When you are chasing an engine performance problem, running a compression test early can answer many questions. I’ve been a mechanic for over twenty years, and I can’t run my shop without a compression test kit and a leak-down tester.
ATV engine compression specifications vary by model. They range from 100 – 240 psi (Pounds per Square Inch).
In this post, you’ll learn the importance of compression, how to test it using two different methods and what the different results mean.
You already know how vital compression is, and if it’s not to spec, it can cause all sorts of problems. Common symptoms of low compression include:
- No starts
- Rough running
- Blue/white smoke trail
- Misfiring engine
- Plug fouling
- Constant oil top ups
- Oil leaking
- Blown head gaskets
Compression, as you know, varies from make and engine size, and the values will decrease with the mileage.
Checking compression is pretty simple, but there’s a procedure we’ll need to follow to get it right. After all, you’ll be basing some major decisions on the outcome of this test. It is worth noting, however, some engines have a cylinder decompression assembly that may interfere with compression readings.
What’s a decompression assembly? It’s an assembly inside the engine that opens the valves just a little earlier than normal when cranking over the motor.
Its function is to reduce compression at start-up. This reduces fatigue on the battery and starter motor and helps the engine start quickly.
On these types of engines, a leak-down tester may be a better tool, and I’ll cover that below (Check your manual and see what type of engine you have). Anyway, no matter which engine you have, I’ll show you how to check for major engine issues using just a compression tester.
Dry Compression Test
This is known as a dry compression test, and when we get to the wet test, you’ll understand why. Begin with a fully charged battery. A weak battery will cause poor readings. Place the bike in neutral with the parking brake on.
A test kit is required, and it consists of a gauge with a pressure release valve and a quick coupling plug hole adaptor. A kit will usually include the most common size plug adaptors.
- To check compression, it’s best to start with a warm engine. So if your bike runs, allow it idle for a few minutes.
- Remove the spark plug wire and spark plug. Refit the plug wire to the plug and ground it (Remove & ground both plugs if twin cyl). Cranking the engine without grounding the plug wire can cause damaging voltage spikes in the ignition system. (I use a jumper cable to securely supply a solid ground to the plug)
- Select the correct adaptor and screw it into the plug socket. Just tighten by hand. No tools are needed.
- Connect the gauge using the coupler.
- Set throttle to wide open and crank over the engine at least six revolutions. Note the readings, zero the gauge and repeat the test to verify the initial reading.

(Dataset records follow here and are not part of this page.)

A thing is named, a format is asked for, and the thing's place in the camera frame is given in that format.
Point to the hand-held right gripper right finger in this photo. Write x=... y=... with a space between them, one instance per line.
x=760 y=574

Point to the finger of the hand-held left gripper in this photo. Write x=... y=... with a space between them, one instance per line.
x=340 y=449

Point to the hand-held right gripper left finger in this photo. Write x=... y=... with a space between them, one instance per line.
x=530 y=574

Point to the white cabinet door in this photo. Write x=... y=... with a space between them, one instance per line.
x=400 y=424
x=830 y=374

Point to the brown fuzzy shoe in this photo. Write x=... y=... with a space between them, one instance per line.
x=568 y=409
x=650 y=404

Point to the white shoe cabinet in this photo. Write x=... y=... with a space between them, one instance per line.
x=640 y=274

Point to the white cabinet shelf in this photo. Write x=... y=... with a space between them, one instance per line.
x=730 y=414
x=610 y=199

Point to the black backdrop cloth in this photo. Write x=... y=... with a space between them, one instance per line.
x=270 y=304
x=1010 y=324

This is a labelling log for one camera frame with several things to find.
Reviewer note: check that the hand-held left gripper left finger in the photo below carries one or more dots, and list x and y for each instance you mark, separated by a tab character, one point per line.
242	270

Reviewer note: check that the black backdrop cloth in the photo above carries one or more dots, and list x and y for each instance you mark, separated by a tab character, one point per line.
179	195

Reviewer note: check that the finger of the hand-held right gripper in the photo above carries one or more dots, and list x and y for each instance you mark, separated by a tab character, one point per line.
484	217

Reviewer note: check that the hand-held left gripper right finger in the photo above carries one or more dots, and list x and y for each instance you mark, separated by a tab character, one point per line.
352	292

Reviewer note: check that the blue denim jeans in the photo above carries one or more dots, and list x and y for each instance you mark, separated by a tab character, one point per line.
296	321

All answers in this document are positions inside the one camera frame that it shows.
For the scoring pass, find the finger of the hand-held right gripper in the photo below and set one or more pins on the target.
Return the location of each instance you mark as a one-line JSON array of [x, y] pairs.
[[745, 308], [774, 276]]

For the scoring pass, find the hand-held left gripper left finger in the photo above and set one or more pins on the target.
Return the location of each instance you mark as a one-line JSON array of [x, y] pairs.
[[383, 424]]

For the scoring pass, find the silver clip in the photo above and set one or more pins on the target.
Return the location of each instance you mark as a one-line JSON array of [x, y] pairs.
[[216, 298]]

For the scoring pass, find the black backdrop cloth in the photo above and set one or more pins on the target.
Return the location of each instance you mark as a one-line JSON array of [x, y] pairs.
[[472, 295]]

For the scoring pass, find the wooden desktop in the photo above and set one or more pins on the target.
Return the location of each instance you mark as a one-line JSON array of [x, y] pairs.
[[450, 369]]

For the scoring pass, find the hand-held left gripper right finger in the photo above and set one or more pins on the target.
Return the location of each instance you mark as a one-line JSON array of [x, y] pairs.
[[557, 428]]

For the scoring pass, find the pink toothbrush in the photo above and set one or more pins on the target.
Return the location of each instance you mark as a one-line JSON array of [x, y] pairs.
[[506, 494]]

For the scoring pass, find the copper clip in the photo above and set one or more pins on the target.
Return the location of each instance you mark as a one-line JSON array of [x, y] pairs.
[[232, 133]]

The dry test is complete unless your engine is a twin-cylinder. If so, repeat the test on the second cylinder. A 10% difference between cylinder readings indicates a problem with the lower valued cylinder. Further diagnosis will be required.
Wet Compression Test
A wet test is a useful addition to the standard dry compression test. I use this test after first identifying a low compression issue. (The dry test results, compared against your engine’s factory specs, will confirm this)

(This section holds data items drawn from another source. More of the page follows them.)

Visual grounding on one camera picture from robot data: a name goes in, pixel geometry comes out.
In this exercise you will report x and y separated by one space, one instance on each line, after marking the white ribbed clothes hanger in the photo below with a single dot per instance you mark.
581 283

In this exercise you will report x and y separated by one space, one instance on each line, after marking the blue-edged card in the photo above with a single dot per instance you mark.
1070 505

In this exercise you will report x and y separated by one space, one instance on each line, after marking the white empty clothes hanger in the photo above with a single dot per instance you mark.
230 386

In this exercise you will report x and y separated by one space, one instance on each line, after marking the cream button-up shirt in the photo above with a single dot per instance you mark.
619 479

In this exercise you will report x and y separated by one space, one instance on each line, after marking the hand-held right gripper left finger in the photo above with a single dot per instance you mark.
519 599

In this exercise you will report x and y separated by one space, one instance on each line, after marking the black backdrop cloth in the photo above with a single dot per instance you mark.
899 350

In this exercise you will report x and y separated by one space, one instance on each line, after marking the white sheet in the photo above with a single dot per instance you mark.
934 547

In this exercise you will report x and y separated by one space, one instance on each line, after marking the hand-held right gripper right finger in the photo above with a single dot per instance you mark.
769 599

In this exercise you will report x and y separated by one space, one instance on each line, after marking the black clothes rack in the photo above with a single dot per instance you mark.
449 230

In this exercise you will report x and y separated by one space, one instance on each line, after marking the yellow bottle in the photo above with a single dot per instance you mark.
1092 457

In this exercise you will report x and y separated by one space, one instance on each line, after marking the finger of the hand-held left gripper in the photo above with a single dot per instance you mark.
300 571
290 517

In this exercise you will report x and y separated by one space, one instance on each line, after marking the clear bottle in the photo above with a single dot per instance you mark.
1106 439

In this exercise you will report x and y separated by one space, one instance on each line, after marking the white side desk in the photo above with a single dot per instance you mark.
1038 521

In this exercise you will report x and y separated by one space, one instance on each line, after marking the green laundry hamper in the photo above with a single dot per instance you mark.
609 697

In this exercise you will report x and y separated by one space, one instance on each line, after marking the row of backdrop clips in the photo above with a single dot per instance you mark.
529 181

Performing the wet test, therefore, is only required if you have found your engine is low on compression and you are attempting to isolate the cause. ie, is the bottom end (piston, rings) or the top end (valves) at fault?
How to perform the wet test? The wet test is identical to the dry test, with one important exception. Before fitting the test adaptor, pour a cap full of fresh engine oil into the cylinder. You may need to use a funnel.
The purpose of the oil in this test is to help seal the oil rings.
How do you make sense of the results? Very simply, your test will reveal one of two results.
(1) The wet and dry test values are pretty much similar, with no real difference. Readings that are relatively unchanged mean the rings are not at issue. And a compression issue is likely caused by a top-end fault. Areas to check to include:
- Tight valves
- Blown head-gasket
- Damaged valve seat or valve
(2) The wet and dry compression values are very different. A difference of more than (10%) between wet and dry compression readings indicates worn rings, and you’ll need to rebuild.
An alternative to a compression test is the leak-down test. It has some advantages over the compression test and that’s what we’ll cover next.
The leak-down test is a great test to perform, but you’ll need a couple of bits of kit. You’ll need a leak-down tester kit, obviously, but you’ll also need a compressor.
What’s a leak-down test? This test involves using a couple of pressure gauges and a compressor to pump air into the engine cylinder. The health of the engine is determined by the pressure held over a given amount of time.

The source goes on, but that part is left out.